変身を邪魔するものではありません
短い付き合いながらも、かおリンが本気で言ってるのが分かった。かおリンの攻撃でアクアマンを倒したら、魔王候補になるだけで、元も子もない。
「それを信じるほど、俺は馬鹿じゃない。骨を倒した後は、お前が出てくるんだろ!? なら、何も変わらない。どんな方法を使ってでも、お前達を倒すしか生きる道はないんだからな!!」
敵の言う言葉なんて簡単に信じられないよな。ましてや、魔王センリが何でもありと言ったんだから、嘘を付くなんて当然。卑怯という言葉は、魔界の辞書には存在しないだろう。
「信じようが信じまいが、私としてはどっちでも構わないけど。ポン骨もここまでお膳立てしたんだから。核だけは物理攻撃が通る事だけは忘れない事ね。それを潰せたら……」
かおリンはレイがいる場所まで後退していく。それだけで、レイへの不意討ちを、かおリンが守ってくれるという安心感がある。

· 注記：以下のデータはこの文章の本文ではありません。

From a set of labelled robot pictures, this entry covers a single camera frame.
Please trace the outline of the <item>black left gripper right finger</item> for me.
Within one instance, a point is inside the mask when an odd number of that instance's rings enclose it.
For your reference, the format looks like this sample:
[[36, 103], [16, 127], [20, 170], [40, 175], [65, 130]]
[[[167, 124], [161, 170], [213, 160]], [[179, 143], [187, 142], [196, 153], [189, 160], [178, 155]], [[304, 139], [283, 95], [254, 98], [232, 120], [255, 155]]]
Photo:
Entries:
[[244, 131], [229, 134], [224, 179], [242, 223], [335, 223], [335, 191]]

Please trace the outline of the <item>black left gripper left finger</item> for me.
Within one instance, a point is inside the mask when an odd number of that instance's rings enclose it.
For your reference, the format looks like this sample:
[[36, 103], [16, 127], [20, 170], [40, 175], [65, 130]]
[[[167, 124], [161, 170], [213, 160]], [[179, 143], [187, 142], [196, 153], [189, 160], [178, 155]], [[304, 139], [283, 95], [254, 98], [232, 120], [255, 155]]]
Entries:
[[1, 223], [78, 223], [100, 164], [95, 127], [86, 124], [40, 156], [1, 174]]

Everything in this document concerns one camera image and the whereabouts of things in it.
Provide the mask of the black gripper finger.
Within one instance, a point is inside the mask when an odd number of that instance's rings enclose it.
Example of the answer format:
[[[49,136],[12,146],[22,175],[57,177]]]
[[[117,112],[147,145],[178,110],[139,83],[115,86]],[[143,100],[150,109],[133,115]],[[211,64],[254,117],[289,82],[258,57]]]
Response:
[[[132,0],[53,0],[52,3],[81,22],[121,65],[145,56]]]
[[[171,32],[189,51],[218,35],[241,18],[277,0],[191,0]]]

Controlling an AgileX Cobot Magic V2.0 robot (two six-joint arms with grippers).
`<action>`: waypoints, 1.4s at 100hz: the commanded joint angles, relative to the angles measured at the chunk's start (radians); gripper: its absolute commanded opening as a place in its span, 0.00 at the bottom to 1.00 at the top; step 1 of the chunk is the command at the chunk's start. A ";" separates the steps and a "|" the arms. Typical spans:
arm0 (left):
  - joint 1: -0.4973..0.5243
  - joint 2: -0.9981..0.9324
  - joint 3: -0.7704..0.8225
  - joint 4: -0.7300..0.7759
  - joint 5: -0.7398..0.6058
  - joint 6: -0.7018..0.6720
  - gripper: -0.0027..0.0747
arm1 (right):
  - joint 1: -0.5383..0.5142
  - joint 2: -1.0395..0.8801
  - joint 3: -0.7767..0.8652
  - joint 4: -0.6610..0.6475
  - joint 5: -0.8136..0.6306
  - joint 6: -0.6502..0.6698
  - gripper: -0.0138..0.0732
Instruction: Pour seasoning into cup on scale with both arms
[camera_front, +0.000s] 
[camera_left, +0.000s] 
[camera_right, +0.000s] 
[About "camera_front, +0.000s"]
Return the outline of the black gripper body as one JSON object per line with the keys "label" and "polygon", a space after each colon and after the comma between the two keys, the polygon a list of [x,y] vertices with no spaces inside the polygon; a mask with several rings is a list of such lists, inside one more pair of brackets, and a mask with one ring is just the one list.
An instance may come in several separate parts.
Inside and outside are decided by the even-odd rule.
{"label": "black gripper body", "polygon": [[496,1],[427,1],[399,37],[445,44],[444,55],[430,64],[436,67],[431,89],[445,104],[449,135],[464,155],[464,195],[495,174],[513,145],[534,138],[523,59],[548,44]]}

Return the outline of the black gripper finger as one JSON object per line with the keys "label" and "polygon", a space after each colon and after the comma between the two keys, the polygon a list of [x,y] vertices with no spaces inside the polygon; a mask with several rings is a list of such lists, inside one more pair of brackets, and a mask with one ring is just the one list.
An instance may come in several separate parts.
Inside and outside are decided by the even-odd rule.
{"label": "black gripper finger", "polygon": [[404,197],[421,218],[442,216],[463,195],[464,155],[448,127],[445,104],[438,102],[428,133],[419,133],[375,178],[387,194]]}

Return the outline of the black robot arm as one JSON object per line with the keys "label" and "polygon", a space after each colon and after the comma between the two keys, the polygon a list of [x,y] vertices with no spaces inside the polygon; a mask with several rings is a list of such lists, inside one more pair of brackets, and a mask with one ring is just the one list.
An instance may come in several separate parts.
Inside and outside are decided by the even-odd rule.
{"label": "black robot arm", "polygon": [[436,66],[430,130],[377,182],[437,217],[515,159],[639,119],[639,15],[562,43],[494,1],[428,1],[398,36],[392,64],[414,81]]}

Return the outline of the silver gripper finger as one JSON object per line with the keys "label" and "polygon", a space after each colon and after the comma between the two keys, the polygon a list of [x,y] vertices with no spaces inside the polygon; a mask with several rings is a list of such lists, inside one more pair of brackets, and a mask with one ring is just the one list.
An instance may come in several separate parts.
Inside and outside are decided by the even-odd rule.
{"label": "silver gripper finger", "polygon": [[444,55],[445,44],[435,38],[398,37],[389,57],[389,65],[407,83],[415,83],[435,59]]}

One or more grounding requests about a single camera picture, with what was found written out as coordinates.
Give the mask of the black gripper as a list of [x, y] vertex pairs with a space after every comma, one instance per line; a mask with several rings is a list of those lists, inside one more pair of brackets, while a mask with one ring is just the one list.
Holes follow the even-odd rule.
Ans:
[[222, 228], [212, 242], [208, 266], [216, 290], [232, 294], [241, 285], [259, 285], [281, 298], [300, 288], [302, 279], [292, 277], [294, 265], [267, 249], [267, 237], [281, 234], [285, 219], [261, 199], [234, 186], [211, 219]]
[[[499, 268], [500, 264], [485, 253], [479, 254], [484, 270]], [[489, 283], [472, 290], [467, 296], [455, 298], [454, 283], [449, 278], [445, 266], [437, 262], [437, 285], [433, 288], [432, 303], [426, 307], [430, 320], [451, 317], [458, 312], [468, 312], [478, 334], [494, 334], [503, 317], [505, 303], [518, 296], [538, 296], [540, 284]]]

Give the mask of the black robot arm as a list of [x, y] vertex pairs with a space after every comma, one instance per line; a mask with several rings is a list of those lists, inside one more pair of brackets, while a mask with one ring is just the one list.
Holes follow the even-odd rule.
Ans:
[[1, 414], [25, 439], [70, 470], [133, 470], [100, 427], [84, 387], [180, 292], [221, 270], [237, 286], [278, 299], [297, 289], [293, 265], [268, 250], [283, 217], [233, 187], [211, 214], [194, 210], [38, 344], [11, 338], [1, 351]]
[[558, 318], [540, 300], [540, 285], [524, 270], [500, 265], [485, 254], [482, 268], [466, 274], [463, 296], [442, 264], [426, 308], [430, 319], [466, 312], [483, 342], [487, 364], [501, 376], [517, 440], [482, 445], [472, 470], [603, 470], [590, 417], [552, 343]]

「本当に下がるのか……馬鹿にしやがって!! 体はどうなってもいい。俺の本気を見せてやる!!」
アクアマンは舞台周囲の水を【オイル】と一緒に取り込み、形が保てない程ドロドロな状態ながらも肥大化していく。核も【オイル】のせいで、見え隠れする状態。しかも、水と【オイル】の層で、このままだと核まで攻撃が届かないまでに……
「【電気玉】!!」
そんなの悠長に待ってられるか!! 阻止するに決まってる。
「そこは待つべきところだろ!! 見せ場を邪魔するのと一緒だぞ」
「強くなるのを待つ程、俺も馬鹿じゃないぞ。見せ場というけど、【オイル】が混ざってる時点で不完全だろ。逆に格好悪いからな!!」
雷系の攻撃が嫌なのか、アクアマンは肥大化した一部を捨ててまで、【電気玉】に当たる事を避けた。

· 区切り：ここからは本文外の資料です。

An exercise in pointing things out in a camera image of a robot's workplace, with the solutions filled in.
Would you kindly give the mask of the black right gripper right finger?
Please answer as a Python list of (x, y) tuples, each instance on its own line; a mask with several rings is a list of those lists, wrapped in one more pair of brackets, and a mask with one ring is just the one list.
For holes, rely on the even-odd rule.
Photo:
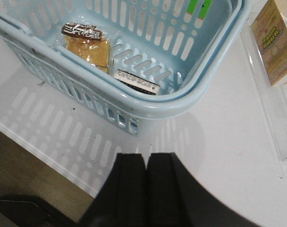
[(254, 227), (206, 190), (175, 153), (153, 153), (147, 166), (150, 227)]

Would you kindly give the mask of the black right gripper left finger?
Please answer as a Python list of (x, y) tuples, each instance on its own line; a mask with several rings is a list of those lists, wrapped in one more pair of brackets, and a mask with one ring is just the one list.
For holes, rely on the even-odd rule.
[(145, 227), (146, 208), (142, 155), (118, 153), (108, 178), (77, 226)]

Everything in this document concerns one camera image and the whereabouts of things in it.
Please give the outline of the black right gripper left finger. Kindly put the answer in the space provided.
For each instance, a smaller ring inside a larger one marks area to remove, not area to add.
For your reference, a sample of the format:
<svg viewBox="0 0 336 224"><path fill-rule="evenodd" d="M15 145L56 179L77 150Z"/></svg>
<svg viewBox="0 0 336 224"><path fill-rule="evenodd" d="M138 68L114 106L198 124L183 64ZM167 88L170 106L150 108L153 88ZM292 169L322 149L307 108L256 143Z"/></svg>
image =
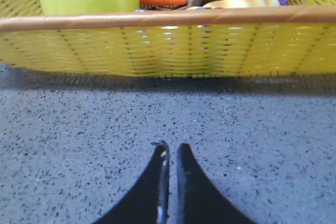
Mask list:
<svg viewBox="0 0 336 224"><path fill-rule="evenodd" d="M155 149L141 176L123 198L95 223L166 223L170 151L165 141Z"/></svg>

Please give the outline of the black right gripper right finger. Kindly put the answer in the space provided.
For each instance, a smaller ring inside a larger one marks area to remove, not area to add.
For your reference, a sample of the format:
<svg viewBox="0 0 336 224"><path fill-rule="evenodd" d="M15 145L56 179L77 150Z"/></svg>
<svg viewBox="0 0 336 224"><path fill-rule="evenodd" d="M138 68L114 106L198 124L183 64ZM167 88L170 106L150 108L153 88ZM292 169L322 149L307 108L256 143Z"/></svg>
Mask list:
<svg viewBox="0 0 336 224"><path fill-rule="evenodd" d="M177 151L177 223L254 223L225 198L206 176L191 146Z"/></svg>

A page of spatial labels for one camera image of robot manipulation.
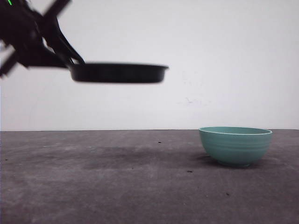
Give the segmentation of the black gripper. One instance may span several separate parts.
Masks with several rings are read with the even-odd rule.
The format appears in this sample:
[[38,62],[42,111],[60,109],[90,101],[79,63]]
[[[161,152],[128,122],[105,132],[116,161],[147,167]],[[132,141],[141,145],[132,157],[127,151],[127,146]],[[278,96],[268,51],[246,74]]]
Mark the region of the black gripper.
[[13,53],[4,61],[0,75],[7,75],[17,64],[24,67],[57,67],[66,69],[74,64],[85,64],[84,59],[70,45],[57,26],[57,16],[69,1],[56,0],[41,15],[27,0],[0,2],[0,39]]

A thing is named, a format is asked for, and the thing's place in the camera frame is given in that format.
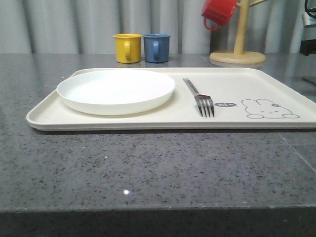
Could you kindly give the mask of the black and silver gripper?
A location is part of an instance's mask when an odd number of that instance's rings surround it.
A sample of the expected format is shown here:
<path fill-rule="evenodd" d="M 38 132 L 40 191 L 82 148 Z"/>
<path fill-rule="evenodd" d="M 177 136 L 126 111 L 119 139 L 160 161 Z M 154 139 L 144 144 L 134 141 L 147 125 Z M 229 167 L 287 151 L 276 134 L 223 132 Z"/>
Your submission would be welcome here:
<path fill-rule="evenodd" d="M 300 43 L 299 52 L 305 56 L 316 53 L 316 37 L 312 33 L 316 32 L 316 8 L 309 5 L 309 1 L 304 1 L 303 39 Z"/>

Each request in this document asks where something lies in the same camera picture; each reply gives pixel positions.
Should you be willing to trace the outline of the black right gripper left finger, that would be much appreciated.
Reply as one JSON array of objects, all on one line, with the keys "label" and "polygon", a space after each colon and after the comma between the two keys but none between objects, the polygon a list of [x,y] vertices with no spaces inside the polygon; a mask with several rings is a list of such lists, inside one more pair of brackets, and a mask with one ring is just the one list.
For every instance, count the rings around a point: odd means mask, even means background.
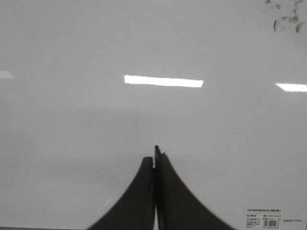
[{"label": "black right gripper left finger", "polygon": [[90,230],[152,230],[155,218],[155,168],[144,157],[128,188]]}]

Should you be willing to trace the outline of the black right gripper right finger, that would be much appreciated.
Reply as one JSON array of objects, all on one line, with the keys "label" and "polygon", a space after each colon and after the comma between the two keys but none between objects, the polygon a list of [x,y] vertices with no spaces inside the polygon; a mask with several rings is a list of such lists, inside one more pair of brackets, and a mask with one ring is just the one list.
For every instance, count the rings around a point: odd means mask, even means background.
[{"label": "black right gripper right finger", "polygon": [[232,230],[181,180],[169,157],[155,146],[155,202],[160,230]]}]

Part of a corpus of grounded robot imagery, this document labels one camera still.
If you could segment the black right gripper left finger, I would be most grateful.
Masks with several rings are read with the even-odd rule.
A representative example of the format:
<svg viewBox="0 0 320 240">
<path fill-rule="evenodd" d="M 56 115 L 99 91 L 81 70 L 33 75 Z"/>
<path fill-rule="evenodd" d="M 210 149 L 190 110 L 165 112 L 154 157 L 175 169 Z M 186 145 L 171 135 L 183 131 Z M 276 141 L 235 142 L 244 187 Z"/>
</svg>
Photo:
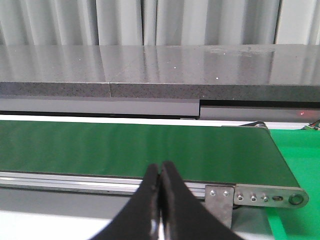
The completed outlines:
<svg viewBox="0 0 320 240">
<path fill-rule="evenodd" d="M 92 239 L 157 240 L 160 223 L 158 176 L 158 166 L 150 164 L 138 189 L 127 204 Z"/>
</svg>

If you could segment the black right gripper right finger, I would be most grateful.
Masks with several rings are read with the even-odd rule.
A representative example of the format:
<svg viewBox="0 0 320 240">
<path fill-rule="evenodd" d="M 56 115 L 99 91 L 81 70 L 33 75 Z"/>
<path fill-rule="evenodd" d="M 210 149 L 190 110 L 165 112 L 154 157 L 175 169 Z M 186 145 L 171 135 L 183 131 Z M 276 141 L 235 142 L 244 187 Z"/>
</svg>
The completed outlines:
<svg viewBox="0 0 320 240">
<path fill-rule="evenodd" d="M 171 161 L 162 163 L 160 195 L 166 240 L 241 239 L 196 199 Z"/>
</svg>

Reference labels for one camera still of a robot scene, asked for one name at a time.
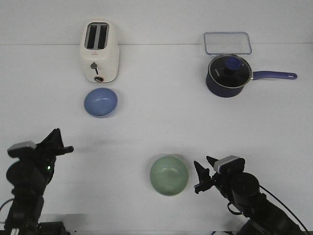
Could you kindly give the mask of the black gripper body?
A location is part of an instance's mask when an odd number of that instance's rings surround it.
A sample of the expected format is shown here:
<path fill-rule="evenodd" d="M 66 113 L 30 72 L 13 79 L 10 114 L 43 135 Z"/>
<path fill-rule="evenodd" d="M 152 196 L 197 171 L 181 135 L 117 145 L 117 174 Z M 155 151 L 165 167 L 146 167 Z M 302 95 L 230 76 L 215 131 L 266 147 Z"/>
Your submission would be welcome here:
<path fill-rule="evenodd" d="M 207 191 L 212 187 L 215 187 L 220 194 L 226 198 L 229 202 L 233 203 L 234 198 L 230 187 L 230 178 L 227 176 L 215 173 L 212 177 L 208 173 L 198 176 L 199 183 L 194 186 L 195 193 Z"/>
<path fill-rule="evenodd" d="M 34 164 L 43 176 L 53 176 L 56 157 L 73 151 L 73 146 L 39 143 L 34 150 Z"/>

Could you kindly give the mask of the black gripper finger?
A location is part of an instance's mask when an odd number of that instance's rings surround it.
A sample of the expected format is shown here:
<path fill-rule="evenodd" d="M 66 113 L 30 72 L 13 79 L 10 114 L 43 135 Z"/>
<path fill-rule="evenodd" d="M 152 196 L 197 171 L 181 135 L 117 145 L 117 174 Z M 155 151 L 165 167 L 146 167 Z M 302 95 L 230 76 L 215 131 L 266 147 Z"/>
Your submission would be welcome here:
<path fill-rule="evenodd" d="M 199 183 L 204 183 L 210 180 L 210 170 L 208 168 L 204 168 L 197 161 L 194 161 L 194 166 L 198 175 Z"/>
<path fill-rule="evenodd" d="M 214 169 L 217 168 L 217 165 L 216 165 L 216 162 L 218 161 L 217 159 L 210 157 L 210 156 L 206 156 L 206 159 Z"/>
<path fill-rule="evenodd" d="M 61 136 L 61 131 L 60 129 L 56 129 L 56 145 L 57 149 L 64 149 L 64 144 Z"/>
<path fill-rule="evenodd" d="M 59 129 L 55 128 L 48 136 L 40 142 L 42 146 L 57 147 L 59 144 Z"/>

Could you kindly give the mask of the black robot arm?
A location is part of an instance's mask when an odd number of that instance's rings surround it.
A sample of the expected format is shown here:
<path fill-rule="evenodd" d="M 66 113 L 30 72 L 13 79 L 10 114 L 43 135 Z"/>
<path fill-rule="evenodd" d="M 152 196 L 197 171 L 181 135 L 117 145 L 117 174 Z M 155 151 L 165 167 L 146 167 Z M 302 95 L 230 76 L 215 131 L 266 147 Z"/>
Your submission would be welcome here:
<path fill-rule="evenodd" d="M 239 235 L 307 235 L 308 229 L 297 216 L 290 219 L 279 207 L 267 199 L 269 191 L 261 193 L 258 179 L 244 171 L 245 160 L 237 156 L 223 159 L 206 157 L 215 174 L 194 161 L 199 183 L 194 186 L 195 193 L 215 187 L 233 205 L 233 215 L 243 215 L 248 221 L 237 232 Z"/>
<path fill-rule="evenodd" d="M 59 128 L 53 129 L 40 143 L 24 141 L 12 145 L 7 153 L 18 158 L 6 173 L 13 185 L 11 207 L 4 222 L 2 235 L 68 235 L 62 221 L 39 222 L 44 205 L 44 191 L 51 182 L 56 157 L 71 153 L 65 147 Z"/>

「この際、勝ちさえすれば、姿なんかどうでもいいんだよ」
アクアマンの捨てた一部が破裂し、石礫のような固さの水玉が周囲に広がっていく。それを避けたとして、周囲の水に戻ってしまう。
「くそっ!! 一部を削ってもこれか……」
アクアマンが体の一部を捨てたところで、それ自体が攻撃手段となっている。しかも、範囲攻撃のせいで、なかなか近付けない。
「残念だったな。お前を取り込んで、粉々に圧縮してやるから」
アクアマンは舞台の1/3の大きさまで肥大化し、姿はドロドロとした手の形に変化した。掴まれるどころか、指に触れただけでも、形成された水と【オイル】の中に取り込まれそうだ。
「……その大きさは反則だろ」
【電気玉】じゃなく、【オイル】付きの【石ころ】を飛ばしてみるけど、貫くどころか、アクアマンの核まで届かない。途中で砕け散る始末。俺の頭蓋骨もアクアマンに取り込まれたら、さっきの【石ころ】みたいに粉砕されてしまうかもしれない。
「レイの【ポルターガイスト】で【石ころ】のスピードを上げても無理……じゃなくて、攻撃範囲が広すぎる!!」
アクアマンの攻撃を避けるために、レイの【ポルターガイスト】が必要までになってる。